**DATA PROVIDED**
▽
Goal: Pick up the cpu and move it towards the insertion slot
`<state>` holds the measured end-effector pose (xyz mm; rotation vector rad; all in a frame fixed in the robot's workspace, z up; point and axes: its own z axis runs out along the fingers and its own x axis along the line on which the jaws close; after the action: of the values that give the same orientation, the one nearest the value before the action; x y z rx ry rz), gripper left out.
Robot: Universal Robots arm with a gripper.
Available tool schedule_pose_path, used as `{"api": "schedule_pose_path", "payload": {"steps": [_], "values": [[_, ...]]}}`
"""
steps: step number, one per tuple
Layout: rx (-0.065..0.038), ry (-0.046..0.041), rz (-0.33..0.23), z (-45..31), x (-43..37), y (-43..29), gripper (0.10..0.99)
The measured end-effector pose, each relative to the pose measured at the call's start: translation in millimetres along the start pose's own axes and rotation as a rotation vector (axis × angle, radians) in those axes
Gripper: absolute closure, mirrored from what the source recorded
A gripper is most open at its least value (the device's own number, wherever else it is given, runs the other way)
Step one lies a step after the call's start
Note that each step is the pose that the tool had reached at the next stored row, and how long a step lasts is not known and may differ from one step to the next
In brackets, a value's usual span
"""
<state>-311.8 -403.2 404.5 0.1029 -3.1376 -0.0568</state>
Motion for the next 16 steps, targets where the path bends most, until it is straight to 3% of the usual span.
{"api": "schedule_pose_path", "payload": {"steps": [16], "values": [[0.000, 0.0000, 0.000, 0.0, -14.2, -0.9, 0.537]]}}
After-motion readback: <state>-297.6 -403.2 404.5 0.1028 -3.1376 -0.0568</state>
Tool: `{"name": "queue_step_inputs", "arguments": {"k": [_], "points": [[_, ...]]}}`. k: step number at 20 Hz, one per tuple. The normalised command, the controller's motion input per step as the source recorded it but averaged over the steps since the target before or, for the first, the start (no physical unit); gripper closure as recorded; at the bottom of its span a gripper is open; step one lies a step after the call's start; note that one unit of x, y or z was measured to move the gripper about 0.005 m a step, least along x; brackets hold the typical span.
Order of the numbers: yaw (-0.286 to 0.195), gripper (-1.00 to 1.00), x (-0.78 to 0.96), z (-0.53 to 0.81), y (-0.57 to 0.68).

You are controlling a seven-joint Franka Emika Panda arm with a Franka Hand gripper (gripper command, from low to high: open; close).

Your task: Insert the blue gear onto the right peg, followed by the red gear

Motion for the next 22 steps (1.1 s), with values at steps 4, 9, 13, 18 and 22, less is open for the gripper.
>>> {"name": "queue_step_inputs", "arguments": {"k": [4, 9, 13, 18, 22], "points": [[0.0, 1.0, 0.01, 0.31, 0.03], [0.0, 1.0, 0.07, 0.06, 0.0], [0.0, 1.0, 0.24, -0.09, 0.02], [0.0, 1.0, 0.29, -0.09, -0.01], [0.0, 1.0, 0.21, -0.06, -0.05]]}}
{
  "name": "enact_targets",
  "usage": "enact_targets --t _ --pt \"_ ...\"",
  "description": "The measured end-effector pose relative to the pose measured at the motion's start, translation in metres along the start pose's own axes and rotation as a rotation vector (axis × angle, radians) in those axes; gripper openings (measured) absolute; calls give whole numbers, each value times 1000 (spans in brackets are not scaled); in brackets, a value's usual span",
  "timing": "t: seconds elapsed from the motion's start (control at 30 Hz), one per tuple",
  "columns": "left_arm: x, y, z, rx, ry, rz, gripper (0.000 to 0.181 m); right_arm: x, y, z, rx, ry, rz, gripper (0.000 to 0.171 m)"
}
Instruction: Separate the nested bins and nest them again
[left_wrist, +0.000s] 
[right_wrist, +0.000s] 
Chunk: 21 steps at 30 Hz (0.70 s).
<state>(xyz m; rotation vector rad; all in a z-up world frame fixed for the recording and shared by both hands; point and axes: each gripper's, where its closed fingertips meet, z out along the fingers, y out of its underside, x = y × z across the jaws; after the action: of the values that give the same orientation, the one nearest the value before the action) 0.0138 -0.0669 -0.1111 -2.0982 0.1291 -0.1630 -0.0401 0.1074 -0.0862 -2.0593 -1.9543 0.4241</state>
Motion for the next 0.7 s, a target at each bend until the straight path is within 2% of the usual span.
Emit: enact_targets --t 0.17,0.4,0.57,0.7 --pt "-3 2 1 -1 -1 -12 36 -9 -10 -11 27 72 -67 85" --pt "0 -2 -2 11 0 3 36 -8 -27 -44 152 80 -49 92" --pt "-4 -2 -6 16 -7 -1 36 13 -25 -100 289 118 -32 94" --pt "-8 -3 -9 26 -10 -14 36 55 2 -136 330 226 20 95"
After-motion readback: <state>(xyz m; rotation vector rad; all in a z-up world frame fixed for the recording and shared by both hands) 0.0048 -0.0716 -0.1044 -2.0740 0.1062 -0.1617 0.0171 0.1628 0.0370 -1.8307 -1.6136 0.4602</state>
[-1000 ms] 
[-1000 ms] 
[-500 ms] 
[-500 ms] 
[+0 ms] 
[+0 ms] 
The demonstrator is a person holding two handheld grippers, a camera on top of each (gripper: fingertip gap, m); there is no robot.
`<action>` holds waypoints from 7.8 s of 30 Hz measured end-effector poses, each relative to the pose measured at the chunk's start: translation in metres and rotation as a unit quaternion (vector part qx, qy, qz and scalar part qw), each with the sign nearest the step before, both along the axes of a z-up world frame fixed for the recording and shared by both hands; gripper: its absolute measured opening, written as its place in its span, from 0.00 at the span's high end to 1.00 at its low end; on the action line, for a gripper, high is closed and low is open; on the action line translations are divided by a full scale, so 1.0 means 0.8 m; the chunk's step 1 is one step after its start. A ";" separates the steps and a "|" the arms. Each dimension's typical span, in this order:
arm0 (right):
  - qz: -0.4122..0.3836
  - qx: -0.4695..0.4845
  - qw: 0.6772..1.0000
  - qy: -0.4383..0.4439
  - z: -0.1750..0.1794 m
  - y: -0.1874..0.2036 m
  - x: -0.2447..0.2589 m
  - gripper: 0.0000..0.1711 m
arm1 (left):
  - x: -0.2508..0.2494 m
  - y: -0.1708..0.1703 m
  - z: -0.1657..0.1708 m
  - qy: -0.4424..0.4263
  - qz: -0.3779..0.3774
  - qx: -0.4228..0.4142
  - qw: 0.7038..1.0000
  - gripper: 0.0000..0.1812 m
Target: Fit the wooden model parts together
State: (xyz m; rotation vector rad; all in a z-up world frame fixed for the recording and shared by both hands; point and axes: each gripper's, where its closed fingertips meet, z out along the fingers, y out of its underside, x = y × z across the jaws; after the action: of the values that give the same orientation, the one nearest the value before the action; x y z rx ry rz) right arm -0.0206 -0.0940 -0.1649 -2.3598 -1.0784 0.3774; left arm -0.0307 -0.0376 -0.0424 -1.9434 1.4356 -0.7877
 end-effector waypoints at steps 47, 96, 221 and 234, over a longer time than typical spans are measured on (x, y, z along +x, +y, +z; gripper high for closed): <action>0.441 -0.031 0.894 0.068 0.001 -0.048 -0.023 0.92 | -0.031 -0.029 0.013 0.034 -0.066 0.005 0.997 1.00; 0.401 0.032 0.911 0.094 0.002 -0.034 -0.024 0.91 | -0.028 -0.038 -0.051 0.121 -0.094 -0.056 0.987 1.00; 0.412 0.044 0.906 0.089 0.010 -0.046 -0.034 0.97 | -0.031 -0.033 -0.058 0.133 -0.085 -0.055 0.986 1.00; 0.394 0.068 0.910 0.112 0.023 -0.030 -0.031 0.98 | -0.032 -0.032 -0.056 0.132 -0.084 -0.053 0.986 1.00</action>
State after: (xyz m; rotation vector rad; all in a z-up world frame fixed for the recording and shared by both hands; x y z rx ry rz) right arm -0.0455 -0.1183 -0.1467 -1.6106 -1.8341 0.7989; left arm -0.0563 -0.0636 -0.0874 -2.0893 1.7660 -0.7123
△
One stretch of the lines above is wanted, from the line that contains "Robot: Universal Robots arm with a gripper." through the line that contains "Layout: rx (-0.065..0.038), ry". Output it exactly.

Robot: Universal Robots arm with a gripper.
Available tool schedule_pose_path, used as `{"api": "schedule_pose_path", "payload": {"steps": [_], "values": [[_, ...]]}}`
"""
steps: step number, one per tuple
Layout: rx (-0.065..0.038), ry (-0.046..0.041), rz (-0.33..0.23), z (-45..31), x (-43..37), y (-43..29), gripper (0.10..0.99)

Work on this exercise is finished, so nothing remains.